◆ **Your instructions**: Search the listing for "camera" and copy every line where it appears.

◆ **Source information**:
╔══

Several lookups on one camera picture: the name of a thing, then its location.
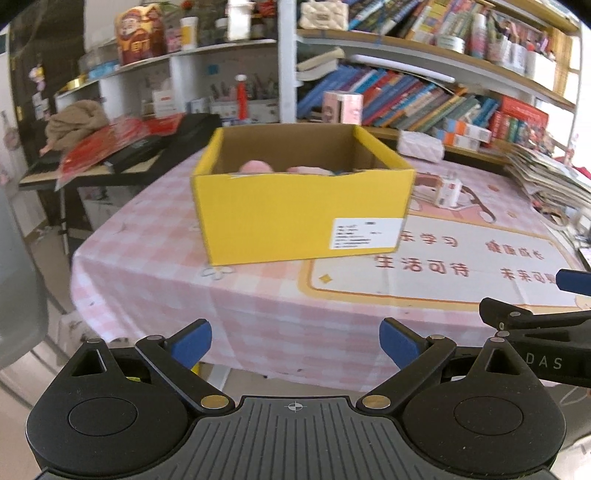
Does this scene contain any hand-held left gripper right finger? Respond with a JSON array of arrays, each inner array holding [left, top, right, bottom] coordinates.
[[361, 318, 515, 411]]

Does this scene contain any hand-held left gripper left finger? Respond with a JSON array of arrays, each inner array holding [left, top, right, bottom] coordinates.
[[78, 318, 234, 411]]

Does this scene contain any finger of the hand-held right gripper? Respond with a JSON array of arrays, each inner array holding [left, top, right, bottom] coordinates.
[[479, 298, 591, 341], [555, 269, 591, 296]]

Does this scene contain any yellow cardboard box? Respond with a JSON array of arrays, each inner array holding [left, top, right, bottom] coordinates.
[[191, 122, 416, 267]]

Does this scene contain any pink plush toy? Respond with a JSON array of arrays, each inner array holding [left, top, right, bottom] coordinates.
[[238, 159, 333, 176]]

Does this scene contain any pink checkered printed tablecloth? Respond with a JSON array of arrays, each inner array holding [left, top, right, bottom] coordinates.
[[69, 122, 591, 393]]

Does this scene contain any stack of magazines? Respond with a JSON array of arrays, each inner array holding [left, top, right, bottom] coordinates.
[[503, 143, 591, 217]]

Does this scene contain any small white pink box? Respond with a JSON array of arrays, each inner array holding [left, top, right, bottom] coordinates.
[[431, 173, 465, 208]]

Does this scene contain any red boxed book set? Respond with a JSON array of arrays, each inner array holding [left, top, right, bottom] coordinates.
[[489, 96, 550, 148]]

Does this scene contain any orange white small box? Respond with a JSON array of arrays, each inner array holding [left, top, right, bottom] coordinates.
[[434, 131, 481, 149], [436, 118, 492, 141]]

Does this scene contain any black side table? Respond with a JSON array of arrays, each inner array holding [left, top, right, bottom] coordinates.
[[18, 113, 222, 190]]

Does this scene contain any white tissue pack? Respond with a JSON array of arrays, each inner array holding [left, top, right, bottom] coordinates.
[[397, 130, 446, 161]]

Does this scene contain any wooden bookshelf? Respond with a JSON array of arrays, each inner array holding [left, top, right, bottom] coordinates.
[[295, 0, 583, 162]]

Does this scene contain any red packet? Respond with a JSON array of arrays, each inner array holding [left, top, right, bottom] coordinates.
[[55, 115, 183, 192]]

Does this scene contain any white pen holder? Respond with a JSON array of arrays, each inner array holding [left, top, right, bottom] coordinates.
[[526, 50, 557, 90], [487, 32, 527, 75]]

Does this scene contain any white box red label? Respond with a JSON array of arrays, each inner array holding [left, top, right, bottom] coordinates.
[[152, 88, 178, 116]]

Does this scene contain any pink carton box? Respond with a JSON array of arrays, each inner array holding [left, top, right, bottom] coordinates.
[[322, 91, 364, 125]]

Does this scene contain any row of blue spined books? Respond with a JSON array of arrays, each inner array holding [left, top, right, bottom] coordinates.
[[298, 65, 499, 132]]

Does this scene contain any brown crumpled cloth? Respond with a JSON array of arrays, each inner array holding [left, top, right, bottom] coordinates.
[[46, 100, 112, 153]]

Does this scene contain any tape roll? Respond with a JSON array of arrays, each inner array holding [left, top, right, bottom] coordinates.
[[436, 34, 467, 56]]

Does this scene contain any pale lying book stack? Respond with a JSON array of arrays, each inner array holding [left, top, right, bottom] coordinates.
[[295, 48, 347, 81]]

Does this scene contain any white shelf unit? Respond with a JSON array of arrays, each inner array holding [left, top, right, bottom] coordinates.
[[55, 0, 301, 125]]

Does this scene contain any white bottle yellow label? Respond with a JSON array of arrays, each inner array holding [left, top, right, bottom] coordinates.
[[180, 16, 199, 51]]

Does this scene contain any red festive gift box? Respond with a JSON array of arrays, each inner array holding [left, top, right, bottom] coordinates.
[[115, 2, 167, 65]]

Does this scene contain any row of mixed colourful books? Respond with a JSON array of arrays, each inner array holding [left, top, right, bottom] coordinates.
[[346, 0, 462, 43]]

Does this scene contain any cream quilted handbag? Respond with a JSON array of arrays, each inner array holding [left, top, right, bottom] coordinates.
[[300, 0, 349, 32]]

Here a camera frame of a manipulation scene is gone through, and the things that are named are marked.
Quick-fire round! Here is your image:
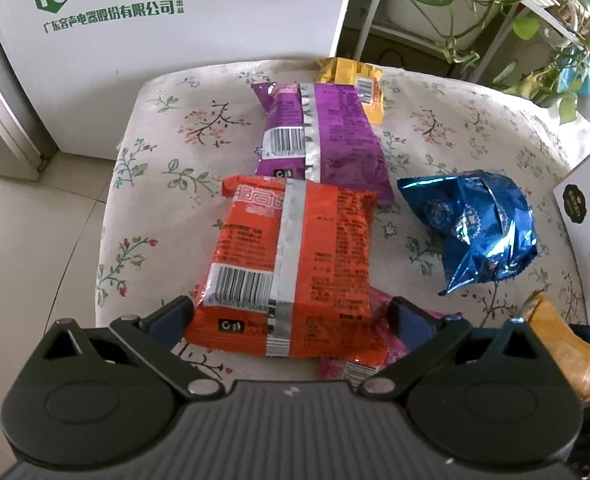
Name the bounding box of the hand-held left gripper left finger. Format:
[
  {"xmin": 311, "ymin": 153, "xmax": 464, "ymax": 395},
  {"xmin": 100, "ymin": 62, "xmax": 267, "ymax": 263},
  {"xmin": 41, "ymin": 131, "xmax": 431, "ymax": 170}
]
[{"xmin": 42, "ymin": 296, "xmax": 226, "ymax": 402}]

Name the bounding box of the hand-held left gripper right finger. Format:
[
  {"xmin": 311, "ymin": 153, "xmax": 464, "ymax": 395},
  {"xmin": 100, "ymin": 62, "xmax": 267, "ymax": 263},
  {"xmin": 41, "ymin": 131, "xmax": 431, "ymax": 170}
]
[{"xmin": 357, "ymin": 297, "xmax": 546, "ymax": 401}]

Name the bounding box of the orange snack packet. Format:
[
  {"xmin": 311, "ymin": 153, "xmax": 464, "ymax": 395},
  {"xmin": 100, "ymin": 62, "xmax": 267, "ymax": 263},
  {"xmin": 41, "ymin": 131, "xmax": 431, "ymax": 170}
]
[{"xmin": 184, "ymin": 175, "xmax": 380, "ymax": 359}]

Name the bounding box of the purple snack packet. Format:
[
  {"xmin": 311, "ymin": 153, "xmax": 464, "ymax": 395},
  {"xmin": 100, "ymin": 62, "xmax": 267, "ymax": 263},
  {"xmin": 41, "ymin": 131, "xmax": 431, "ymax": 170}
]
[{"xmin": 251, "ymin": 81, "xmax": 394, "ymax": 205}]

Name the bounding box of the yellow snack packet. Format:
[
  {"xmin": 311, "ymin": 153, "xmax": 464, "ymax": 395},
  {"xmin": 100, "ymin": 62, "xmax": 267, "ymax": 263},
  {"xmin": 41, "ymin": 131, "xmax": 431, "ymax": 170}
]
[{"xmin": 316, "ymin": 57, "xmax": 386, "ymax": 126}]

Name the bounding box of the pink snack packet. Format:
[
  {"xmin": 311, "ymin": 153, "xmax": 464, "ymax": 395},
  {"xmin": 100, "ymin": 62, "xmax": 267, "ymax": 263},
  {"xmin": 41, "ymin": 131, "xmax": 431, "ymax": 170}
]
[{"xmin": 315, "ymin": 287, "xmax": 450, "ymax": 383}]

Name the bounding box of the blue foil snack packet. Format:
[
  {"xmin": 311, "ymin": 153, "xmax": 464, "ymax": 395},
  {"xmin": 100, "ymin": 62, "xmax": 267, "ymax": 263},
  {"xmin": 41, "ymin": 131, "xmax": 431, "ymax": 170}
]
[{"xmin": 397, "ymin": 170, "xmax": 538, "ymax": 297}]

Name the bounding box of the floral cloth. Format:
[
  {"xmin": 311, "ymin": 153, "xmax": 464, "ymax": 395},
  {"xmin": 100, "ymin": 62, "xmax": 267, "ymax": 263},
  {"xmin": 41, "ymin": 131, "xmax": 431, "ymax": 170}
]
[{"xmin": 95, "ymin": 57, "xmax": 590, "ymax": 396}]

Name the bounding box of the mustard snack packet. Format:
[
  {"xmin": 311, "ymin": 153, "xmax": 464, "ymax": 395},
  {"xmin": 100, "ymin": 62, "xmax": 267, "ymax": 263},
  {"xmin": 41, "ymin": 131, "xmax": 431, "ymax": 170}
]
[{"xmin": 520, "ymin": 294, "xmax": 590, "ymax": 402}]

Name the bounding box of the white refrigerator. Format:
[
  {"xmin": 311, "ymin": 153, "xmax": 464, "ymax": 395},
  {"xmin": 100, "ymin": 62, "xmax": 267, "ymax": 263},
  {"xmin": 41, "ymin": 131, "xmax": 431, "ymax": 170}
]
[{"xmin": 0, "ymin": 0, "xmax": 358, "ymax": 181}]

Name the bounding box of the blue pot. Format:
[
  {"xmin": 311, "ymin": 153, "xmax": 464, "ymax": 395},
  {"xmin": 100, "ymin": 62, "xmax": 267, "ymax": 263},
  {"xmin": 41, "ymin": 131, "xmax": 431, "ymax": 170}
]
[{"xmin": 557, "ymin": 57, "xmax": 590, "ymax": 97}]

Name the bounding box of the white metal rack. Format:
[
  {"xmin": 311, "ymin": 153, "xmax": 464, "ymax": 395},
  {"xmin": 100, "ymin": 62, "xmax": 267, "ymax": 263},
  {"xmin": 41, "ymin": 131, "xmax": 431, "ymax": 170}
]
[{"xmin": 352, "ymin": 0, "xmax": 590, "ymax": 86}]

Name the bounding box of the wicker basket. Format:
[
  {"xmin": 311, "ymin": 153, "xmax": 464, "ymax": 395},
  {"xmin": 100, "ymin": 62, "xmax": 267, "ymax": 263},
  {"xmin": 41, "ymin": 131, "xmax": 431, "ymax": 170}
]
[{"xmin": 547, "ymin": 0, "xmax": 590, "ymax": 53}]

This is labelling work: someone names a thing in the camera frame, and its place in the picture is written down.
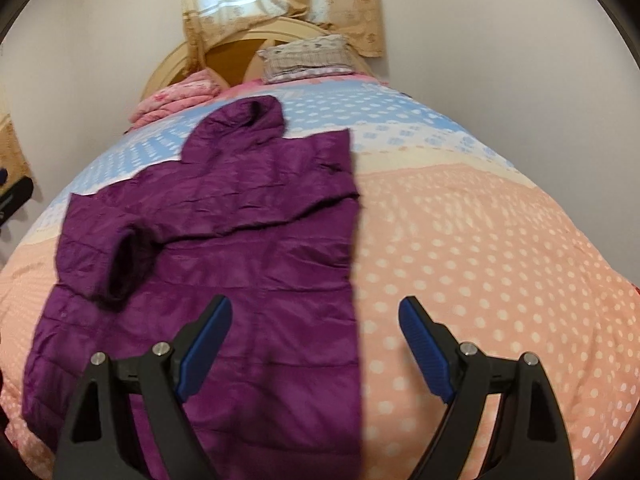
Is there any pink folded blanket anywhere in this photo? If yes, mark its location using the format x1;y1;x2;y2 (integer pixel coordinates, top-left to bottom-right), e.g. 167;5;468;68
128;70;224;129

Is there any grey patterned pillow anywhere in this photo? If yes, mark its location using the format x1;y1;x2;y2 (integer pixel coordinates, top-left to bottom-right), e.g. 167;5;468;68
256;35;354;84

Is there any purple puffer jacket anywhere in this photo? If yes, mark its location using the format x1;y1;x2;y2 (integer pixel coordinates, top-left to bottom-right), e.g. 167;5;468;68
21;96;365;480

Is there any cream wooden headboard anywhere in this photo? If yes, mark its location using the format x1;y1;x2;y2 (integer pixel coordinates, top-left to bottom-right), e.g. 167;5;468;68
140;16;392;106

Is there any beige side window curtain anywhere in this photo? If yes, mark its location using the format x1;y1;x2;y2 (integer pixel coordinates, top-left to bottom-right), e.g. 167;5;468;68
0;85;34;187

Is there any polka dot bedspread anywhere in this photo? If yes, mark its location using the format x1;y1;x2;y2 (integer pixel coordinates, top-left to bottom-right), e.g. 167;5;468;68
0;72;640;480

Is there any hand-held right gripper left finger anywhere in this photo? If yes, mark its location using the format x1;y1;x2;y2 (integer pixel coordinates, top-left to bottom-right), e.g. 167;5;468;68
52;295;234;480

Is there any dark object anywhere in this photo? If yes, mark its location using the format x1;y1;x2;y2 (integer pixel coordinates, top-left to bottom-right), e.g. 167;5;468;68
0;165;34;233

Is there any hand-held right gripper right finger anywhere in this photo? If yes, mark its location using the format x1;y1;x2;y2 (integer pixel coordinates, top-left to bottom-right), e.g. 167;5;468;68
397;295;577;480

╚══

◆ **Result of the exercise**:
Several lookups on one camera picture: the name of a thing, then its location.
Here a camera frame of a manipulation scene is gone through, and the things that are named are marked.
This is labelling work: someone names a thing in the camera frame, and its place in the picture is written down.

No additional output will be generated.